Published 10 Jul 2019 in cs.CL

Abstract: Popular QA benchmarks like SQuAD have driven progress on the task of identifying answer spans within a specific passage, with models now surpassing human performance. However, retrieving relevant answers from a huge corpus of documents is still a challenging problem, and places different requirements on the model architecture. There is growing interest in developing scalable answer retrieval models trained end-to-end, bypassing the typical document retrieval step. In this paper, we introduce Retrieval Question-Answering (ReQA), a benchmark for evaluating large-scale sentence-level answer retrieval models. We establish baselines using both neural encoding models as well as classical information retrieval techniques. We release our evaluation code to encourage further work on this challenging task.

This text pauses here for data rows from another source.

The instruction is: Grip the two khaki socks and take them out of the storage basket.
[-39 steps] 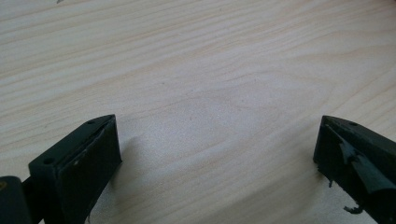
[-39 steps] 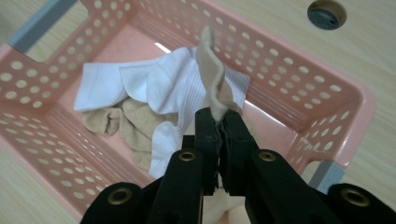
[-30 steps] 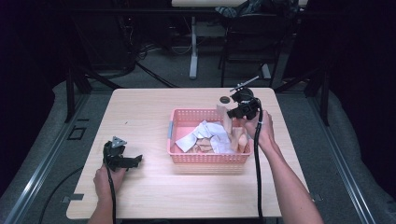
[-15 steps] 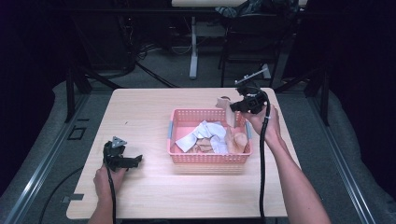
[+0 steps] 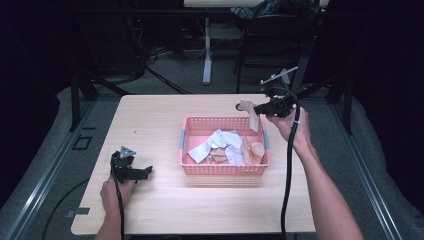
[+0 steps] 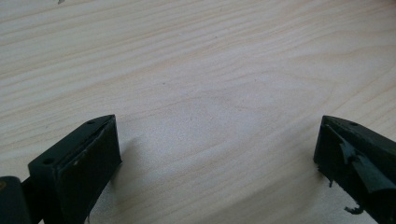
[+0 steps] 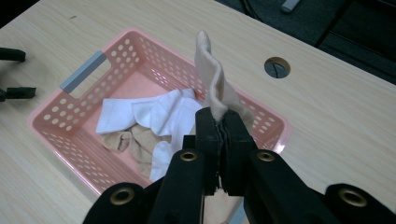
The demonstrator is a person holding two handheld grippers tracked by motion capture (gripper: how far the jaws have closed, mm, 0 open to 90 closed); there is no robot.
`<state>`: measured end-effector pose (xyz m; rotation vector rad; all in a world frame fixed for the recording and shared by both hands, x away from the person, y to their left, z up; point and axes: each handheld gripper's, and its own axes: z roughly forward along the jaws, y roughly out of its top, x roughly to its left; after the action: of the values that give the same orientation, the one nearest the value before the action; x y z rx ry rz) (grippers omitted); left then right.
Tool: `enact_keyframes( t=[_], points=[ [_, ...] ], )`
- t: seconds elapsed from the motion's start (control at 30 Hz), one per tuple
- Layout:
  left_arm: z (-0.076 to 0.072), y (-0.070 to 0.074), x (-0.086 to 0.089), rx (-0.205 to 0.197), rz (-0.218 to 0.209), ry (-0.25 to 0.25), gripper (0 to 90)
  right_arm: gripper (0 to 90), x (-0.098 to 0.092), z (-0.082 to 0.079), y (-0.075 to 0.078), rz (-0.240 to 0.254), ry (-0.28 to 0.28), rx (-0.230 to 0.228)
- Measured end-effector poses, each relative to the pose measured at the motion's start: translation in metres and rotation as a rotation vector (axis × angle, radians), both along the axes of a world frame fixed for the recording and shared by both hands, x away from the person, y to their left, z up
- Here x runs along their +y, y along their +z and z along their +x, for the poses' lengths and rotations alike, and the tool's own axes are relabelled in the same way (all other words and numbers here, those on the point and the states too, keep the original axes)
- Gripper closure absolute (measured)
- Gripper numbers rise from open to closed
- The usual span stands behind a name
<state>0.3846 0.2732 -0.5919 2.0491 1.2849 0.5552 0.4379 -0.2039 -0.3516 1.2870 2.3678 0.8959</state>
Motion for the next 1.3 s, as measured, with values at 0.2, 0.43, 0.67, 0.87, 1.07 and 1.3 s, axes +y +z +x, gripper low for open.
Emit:
enact_keyframes(
  t=[0.2, 0.43, 0.67, 0.87, 1.07, 1.3],
  points=[
    [0.000, 0.000, 0.000, 0.002, 0.000, 0.001, 0.2, 87.4, -0.016, -0.005, 0.010, -0.002, -0.024, -0.009],
    [0.000, 0.000, 0.000, 0.002, -0.001, 0.002, 0.2, 87.6, -0.038, -0.007, 0.011, -0.016, -0.056, 0.004],
    [0.000, 0.000, 0.000, 0.002, 0.000, 0.001, 0.2, 87.7, -0.062, -0.006, 0.005, -0.035, -0.102, 0.025],
    [0.000, 0.000, 0.000, 0.002, 0.000, 0.001, 0.3, 87.8, -0.082, -0.005, -0.003, -0.044, -0.153, 0.041],
    [0.000, 0.000, 0.000, 0.002, -0.001, 0.001, 0.3, 87.9, -0.099, -0.007, -0.014, -0.072, -0.197, 0.061],
    [0.000, 0.000, 0.000, 0.002, -0.002, 0.001, 0.3, 87.9, -0.113, -0.010, -0.044, -0.095, -0.241, 0.127]
  ],
)
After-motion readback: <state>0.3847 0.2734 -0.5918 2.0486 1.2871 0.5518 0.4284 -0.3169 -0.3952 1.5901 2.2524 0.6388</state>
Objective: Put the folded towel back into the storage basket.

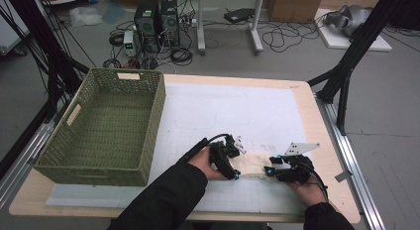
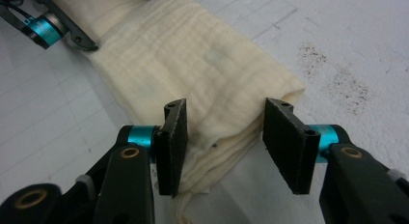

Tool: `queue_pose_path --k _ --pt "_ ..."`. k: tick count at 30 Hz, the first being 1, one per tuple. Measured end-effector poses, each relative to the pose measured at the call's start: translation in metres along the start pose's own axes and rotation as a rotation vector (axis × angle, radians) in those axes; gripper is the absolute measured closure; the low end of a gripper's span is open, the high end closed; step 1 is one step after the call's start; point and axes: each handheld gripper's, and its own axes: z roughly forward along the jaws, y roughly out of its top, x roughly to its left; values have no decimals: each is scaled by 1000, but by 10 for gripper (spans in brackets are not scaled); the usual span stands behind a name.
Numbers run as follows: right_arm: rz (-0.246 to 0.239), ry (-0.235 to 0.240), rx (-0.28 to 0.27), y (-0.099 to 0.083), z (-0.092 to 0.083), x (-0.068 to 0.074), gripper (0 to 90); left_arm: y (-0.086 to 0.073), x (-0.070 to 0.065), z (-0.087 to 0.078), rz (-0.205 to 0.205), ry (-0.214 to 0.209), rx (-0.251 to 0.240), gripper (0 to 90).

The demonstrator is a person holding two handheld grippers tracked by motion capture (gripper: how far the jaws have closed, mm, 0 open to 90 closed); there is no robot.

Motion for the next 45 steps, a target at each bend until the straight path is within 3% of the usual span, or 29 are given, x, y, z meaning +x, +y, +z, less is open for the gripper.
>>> queue_pose_path --k 11,20,32,45 --pt "9 0 3 0 0 0 484 -5 3 0 6 -23 -28 255" --pt "3 -9 4 0 0 0 456 -5 0 1 8 7 -29 277" --pt "7 -11 10 1 1 1 447 -5 1 0 0 8 -33 304" --pt "7 -13 11 3 3 2 438 -5 6 -2 -24 16 -36 417"
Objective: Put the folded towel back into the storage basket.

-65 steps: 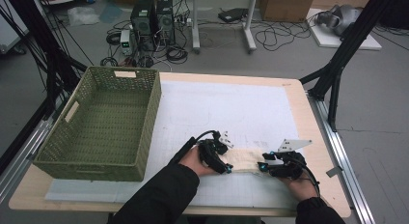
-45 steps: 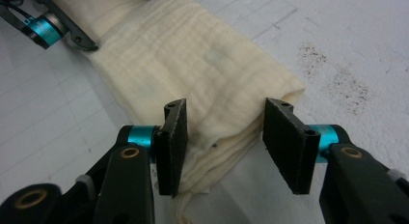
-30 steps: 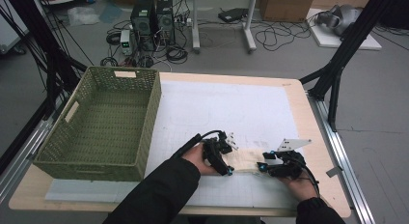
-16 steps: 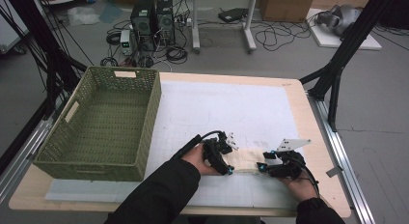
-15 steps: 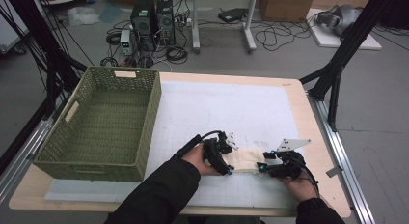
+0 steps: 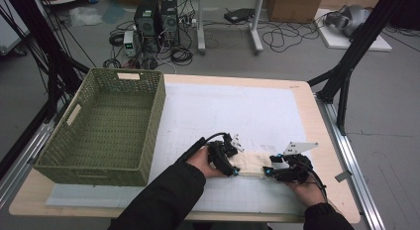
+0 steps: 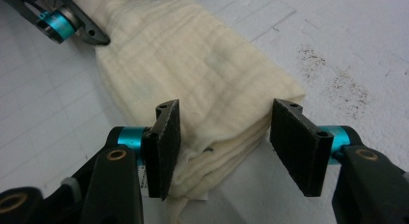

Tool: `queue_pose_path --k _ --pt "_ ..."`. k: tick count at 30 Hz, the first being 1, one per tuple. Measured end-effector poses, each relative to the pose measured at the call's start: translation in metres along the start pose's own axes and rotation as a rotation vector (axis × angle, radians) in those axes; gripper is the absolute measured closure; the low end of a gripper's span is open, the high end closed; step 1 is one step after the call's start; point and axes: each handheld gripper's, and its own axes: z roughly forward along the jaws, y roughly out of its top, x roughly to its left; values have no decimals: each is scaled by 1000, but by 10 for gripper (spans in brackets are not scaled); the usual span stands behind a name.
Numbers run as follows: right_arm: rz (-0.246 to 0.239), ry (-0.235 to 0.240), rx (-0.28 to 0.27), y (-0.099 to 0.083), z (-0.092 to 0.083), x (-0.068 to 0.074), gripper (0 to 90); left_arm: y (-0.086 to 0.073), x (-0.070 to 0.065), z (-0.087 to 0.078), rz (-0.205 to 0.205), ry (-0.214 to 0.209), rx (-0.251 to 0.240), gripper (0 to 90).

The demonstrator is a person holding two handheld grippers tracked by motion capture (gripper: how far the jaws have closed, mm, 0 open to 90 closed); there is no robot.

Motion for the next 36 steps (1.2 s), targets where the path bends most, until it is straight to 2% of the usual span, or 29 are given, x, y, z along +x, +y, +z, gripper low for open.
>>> queue_pose_path --k 13,23,28,32,36 --pt "3 -3 -9 1 0 -1 428 0 4 -1 -23 14 -2 529" --pt "17 -20 -58 -1 -10 -2 355 0 7 -2 -49 27 -9 622" --pt "19 -27 -66 -4 -15 0 316 0 8 -3 -57 35 -9 674" --pt "13 -41 -73 -8 -19 1 295 -2 10 -3 -90 38 -25 719" --pt "19 -45 -72 -10 -21 3 282 -2 11 -3 -97 39 -26 744"
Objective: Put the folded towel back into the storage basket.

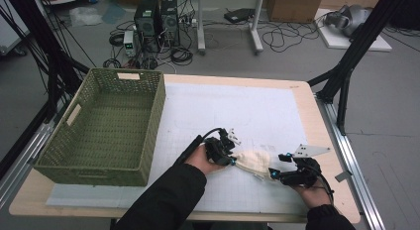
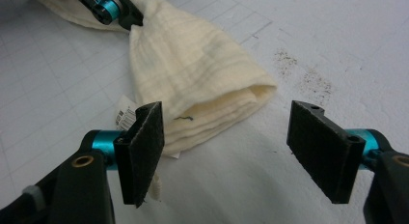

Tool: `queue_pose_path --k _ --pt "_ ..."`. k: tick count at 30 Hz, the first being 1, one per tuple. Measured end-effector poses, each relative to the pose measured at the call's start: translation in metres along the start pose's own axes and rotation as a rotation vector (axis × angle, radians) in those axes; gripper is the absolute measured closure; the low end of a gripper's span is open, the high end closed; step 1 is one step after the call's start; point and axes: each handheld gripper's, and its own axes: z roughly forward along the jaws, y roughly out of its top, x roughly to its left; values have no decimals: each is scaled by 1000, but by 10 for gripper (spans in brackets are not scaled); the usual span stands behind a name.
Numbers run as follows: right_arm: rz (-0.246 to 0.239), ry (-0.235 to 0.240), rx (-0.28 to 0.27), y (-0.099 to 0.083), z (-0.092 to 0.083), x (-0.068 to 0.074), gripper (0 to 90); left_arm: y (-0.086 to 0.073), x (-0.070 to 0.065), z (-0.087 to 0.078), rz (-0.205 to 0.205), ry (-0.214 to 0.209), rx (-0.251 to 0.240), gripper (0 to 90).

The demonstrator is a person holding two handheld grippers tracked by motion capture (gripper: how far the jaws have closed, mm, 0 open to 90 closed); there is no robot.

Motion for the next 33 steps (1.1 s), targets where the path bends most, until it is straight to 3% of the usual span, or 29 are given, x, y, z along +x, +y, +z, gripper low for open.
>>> queue_pose_path --k 14,33 --pt "-8 -13 -37 -1 -2 2 216 -1 5 0 -44 -21 -12 791" --pt "6 -32 -53 -1 0 0 175 -2 6 -1 -53 -23 -12 794"
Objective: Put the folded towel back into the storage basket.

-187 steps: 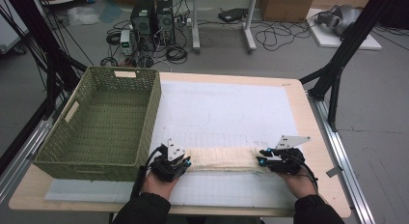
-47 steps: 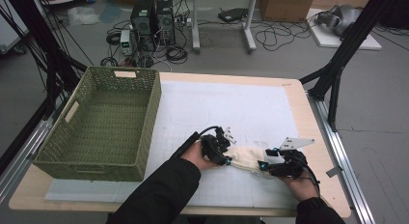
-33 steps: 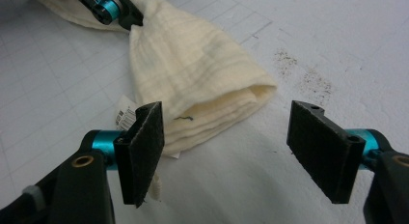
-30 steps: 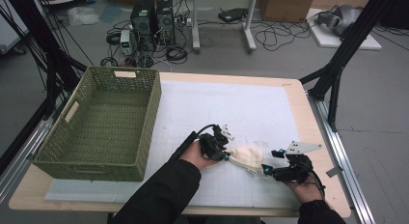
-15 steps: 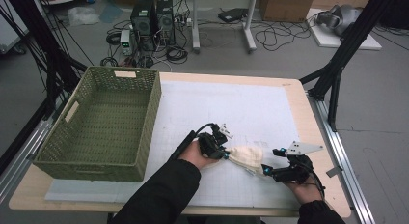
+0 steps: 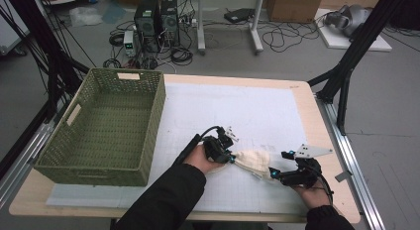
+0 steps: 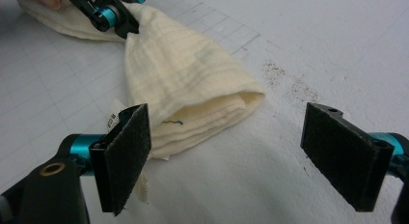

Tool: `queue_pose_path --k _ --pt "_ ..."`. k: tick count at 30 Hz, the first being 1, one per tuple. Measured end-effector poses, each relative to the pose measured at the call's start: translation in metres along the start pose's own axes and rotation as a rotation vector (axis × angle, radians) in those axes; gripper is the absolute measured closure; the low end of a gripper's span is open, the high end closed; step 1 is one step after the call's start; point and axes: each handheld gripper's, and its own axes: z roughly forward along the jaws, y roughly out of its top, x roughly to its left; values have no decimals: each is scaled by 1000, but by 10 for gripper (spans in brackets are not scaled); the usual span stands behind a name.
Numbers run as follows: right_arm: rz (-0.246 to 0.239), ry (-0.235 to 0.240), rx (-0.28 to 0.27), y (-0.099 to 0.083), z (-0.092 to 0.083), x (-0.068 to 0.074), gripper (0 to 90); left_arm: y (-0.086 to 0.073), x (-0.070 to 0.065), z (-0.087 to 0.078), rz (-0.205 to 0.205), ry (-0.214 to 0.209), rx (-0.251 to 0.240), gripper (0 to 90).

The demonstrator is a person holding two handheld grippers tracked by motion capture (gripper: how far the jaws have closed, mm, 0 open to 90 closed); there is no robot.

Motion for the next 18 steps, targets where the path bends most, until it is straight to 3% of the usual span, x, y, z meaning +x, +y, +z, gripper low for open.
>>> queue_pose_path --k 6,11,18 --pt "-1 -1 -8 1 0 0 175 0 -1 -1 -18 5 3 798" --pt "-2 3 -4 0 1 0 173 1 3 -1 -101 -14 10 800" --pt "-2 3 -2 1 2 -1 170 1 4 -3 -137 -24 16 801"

An Evaluation for End-to-End Answer Retrieval Models

The paper "ReQA: An Evaluation for End-to-End Answer Retrieval Models" explores the development and evaluation of models that can retrieve answer sentences from a large corpus of documents in response to specific queries. This work introduces the Retrieval Question-Answering (ReQA) benchmark to test the efficacy of such models.

Background and Motivation

Traditional QA benchmarks like SQuAD have primarily focused on identifying answer spans within predefined passages, and models have achieved performance levels consistently surpassing human benchmarks. However, the challenge persists in retrieving relevant answers from a comprehensive document corpus. This task poses distinct requirements for model architectures. There is an increasing interest in scalable and efficient models that can bypass the initial document retrieval step and carry out end-to-end answer retrieval.

ReQA Benchmark

The ReQA benchmark emphasizes sentence-level answer retrieval on a large scale. The dataset transformation process reimagines existing QA datasets, like SQuAD and Natural Questions (NQ), into a format suitable for cross-document retrieval evaluation. This involves treating sentences within documents as individual answer candidates, thereby requiring models to perform both efficient retrieval and accurate semantic understanding across documents.

Evaluation Metrics

The evaluation framework utilizes standard ranking metrics such as mean reciprocal rank (MRR) and recall at N (R@N). These metrics assess models based on their ability to rank and retrieve correct answers effectively from thousands of candidates.

Key Contributions

  • End-to-End Retrieval Focus: The paper stresses the need for direct retrieval of answers at the sentence level, seeking to avoid intermediate steps like document retrieval that may obfuscate the retrieval task.
  • Scalability: Models are required to map questions and sentences into a shared vector space independently. This approach allows the use of techniques like approximate nearest neighbor searches.
  • Context Awareness: Retrieval models need to consider both the sentences themselves and their contextual paragraphs to discern relevance effectively.
  • General Purpose Capability: The framework promotes evaluation on datasets distinct from training data to validate model generalization across diverse domains.

Baselines and Results

The paper presents several model baselines, notably the Universal Sentence Encoder for QA (USE-QA) developed by Google Research, which serves as a dual encoder model optimized for semantic retrieval. The empirical results demonstrate that USE-QA outperforms classic information retrieval models like BM25, particularly in paragraph-level search settings, suggesting significant progress toward achieving effective end-to-end retrieval solutions without relying on pipelined document identification.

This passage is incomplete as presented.